Remember that the ultimate goal of this journey is to gain a holistic view of your overall health
Now back to the doctor analogy. You decide to do your due diligence and ensure that you actually are in good health. You continue your physical evaluation by visiting another doctor who can measure your blood pressure and cholesterol. Again, you have to pay this doctor and the only thing you receive is a diagnosis based on the narrow scope of your blood pressure and cholesterol. As silly as it sounds, this mimics the real-world approach to traditional machine health assessments. Maintenance managers try to give their machines a more complete health diagnosis but are left with a less than holistic machine health assessment. This is a result of disparate monitoring systems being cobbled together to take the measurements. In the end, just like the case of going to separate doctors, this makes it costly and difficult to scale a monitoring solution across all assets because of the high up-front costs of the initial system, the cost of adding on subsequent systems and then integrating everything together.
On the opposite end of the spectrum, companies can perform manual measurement rounds, which are less expensive in theory, but, in reality, cannot be scaled to cover a large number of assets. The technical prowess required to take and analyze measurements coupled with an aging workforce prevent companies from solving the problem by indiscriminately placing more people on it. Even if this weren’t the case, there are no economies of scale to be gained with this method. Monitoring five times more assets would result in five times the cost and even more logistics. Thirty people performing 60,000 rounds per month to cover 2,000 assets could suddenly become 150 people performing 300,000 rounds per month to cover 10,000 assets. Why? Because people don’t scale. Adding different sensors results in even more people, because of the expertise needed for the different measurement specialties. The very nature of this work becomes incredibly inefficient. Specialists can spend up to 80 percent of their time manually collecting the data with only 20 percent of their time left to actively analyze the data and uncover root-cause issues that prevent costly repairs in the future. And because it’s manually collected by a variety of people, there is the potential for dirty, disparate data.

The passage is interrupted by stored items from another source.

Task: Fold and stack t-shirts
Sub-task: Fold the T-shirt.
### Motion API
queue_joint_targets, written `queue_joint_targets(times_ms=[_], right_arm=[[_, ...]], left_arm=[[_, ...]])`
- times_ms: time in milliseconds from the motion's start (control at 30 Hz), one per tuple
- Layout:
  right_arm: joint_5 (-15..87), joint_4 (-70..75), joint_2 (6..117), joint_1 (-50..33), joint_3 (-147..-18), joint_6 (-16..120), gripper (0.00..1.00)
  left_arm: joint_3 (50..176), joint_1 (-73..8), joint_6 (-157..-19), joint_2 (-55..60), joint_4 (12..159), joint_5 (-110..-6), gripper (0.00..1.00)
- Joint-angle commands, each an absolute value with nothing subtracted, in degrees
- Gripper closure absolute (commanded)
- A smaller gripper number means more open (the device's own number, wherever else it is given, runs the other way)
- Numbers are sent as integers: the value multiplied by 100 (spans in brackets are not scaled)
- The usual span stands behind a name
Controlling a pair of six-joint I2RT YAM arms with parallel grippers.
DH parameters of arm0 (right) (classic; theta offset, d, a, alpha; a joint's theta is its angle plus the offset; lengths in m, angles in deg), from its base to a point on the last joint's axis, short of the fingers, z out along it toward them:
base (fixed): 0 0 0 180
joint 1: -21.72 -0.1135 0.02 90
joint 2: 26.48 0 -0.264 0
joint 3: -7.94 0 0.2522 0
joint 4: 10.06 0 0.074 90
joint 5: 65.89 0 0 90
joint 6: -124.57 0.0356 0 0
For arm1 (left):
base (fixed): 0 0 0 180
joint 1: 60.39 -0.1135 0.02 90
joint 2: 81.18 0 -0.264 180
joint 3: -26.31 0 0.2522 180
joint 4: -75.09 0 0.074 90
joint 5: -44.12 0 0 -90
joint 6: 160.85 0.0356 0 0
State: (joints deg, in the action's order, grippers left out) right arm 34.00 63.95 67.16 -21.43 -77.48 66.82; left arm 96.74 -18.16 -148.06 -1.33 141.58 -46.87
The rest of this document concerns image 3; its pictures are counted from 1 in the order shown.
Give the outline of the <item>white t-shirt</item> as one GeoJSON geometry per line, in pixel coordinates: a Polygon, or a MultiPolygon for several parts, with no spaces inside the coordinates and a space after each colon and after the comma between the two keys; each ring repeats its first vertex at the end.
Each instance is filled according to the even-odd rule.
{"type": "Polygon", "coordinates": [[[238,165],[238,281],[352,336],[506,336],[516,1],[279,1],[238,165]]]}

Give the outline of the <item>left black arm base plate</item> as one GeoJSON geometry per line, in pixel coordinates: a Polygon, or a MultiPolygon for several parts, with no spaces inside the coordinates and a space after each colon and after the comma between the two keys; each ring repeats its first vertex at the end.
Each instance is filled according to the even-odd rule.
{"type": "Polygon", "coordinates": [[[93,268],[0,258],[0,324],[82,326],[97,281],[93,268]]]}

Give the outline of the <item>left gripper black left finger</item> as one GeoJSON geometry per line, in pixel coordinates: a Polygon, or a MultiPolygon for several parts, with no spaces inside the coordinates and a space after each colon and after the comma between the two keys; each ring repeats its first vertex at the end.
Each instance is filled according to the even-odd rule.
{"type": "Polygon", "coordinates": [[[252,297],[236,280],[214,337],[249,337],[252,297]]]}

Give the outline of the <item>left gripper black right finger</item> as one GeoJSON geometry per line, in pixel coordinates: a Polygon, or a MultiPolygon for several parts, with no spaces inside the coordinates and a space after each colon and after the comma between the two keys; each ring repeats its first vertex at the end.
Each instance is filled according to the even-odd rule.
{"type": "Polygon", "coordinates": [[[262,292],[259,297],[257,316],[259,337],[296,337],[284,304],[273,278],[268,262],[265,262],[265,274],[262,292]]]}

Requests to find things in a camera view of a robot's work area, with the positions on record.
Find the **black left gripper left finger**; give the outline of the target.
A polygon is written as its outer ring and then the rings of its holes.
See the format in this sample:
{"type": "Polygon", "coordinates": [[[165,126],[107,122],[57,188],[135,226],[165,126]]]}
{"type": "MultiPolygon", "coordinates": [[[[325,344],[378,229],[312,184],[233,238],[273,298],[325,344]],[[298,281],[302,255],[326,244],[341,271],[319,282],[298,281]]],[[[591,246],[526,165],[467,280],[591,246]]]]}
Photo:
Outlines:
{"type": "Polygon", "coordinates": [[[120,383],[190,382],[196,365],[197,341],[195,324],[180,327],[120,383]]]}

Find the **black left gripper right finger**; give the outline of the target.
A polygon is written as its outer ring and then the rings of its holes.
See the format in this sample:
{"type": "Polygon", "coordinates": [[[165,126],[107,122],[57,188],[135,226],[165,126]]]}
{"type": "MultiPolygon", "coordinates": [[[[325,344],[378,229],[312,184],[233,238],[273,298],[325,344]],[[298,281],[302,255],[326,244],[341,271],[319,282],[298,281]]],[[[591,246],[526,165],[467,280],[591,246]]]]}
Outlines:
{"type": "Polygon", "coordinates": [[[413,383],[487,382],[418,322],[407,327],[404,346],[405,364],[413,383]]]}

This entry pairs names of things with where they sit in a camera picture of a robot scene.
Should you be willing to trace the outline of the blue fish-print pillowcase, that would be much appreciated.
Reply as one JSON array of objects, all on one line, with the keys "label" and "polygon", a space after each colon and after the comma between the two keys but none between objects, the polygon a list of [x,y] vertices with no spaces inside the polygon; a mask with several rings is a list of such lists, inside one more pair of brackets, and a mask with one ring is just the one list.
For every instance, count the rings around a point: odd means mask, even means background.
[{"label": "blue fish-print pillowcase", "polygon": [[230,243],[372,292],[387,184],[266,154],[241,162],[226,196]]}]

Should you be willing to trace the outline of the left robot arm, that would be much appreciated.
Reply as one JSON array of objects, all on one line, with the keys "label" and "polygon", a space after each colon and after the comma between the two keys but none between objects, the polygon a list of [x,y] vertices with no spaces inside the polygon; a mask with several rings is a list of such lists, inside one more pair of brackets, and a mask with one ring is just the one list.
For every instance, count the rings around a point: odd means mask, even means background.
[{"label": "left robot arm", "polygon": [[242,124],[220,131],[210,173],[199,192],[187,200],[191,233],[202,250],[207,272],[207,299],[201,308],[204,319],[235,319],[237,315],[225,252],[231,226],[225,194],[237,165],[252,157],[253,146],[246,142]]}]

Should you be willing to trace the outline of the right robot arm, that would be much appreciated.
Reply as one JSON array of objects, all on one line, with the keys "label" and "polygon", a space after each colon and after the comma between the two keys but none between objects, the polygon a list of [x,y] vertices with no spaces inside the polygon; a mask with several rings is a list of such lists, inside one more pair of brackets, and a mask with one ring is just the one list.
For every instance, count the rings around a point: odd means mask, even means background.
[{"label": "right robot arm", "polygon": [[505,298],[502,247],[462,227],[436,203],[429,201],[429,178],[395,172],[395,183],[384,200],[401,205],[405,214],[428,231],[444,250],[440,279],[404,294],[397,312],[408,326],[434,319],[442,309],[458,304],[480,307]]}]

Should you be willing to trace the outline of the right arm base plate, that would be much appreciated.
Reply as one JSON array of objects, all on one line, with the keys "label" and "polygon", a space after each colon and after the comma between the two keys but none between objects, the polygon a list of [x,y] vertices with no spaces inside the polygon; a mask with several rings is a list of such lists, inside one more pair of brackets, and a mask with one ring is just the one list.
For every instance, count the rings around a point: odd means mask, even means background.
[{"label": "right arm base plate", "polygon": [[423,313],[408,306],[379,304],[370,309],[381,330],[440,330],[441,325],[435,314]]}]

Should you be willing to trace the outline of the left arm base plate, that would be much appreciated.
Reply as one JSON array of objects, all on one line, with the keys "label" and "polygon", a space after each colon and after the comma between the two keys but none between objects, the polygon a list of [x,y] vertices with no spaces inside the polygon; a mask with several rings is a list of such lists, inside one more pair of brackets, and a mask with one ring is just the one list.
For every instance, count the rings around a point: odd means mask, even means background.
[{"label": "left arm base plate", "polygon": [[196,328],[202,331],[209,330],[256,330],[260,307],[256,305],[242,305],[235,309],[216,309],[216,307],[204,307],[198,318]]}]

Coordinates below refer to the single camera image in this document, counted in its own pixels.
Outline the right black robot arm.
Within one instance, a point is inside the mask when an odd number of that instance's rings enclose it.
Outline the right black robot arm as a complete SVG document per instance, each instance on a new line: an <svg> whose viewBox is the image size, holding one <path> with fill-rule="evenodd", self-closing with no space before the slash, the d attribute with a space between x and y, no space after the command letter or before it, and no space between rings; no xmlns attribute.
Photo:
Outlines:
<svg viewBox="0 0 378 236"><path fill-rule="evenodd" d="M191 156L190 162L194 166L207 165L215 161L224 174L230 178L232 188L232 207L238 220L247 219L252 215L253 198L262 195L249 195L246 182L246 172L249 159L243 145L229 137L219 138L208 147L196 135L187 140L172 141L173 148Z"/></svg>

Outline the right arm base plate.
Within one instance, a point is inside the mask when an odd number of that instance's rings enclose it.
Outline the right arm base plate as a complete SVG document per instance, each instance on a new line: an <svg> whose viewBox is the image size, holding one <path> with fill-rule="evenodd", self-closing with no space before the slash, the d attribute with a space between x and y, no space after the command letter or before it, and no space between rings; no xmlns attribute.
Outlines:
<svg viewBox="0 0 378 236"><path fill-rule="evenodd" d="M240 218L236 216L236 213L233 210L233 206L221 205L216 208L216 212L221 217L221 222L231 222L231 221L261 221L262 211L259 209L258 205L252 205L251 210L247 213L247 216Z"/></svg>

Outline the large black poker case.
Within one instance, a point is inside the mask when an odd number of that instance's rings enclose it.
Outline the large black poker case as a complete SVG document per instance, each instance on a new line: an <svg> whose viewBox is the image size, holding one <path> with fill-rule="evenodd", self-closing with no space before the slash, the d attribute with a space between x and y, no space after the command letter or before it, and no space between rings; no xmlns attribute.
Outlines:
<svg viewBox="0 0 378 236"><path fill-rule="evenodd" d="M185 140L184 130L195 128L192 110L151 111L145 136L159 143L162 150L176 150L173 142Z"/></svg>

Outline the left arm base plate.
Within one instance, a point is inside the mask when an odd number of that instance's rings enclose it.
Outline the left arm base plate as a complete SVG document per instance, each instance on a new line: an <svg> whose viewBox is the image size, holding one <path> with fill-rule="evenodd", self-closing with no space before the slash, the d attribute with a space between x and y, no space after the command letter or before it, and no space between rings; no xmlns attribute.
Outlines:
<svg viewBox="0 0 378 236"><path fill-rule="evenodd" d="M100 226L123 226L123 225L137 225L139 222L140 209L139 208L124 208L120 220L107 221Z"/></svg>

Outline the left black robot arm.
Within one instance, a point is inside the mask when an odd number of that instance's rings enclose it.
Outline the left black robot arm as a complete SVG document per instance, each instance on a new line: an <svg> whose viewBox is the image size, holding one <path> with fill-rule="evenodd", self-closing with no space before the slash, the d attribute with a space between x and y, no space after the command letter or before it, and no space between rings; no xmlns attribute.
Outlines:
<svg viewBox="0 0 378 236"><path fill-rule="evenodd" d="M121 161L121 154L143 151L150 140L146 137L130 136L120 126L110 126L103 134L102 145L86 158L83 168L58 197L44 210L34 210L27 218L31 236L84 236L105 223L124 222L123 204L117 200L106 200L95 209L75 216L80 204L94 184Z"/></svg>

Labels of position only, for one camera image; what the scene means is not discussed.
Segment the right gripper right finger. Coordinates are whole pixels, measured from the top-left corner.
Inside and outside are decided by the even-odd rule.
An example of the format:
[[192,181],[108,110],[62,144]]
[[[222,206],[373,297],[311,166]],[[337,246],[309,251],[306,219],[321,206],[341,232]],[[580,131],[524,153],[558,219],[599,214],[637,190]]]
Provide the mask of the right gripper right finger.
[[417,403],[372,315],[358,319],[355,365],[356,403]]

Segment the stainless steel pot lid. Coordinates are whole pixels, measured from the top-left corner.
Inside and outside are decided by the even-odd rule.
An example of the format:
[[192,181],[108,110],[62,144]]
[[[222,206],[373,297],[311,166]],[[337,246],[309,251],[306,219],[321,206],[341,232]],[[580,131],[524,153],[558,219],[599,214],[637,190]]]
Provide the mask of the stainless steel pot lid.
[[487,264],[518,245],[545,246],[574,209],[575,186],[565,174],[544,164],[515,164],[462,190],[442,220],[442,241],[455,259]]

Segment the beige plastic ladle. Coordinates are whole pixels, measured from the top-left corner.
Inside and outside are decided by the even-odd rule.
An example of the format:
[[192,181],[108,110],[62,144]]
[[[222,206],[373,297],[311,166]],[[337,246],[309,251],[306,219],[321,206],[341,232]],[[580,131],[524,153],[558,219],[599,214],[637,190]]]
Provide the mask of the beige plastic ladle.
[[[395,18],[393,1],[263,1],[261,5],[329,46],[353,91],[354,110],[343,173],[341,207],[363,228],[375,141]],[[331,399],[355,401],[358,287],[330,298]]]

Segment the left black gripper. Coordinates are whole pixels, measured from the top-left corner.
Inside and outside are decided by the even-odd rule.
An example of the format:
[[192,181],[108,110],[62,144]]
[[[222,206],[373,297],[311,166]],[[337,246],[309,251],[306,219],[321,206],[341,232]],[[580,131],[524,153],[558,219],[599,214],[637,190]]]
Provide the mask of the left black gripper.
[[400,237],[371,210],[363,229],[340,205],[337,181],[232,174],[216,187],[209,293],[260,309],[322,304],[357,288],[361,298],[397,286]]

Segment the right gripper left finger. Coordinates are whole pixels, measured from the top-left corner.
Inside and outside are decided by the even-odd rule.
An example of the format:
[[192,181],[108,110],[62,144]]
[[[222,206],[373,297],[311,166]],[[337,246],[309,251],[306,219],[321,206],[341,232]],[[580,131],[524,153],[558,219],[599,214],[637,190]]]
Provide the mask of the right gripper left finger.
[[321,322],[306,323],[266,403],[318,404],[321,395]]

There needs to be a better approach to condition monitoring
To conclude our analogy, remember that the ultimate goal of this whole journey is to gain a holistic view of your overall health. After visiting multiple doctors and gathering multiple diagnoses, you would be frustrated, to say the least. Each doctor used a separate tool to assess your health and the ability to integrate all of your health data did not exist. As a result, you would not have a holistic or accurate assessment of your health because the doctors couldn’t be brought together to communicate their finding and give an accurate diagnosis. Added all together, your physical was inconclusive and your time and money was wasted. This wouldn’t be because the doctors didn’t want to deliver a conclusive review of your overall health, but rather that they are limited by their roles, their instrumentation and their ability to communicate the data with each other or you, the patient. When dealing with separate monitoring systems (and sometimes manually entered data) this is all too often the case. Not only do the systems not talk very well with one another and the enterprise, but there also isn’t an option for you to perform your own analysis because there is no access to raw data.
Overall, traditional approaches present problems in four main areas:
- Flexibility – Integration with a multitude of sensors
- Scalability – Financial and logistical possibilities to expand to cover all assets
- Accessibility –Raw data that can be easily integrated and analyzed on an enterprise level
- Cost – Capital expenditures of the end-to-end solution.
There needs to be a better approach to condition monitoring. It should provide a holistic view into the health of the machine, be cost-effective enough to be applied to more assets, and be flexible enough to evolve with new sensors and techniques for machine monitoring.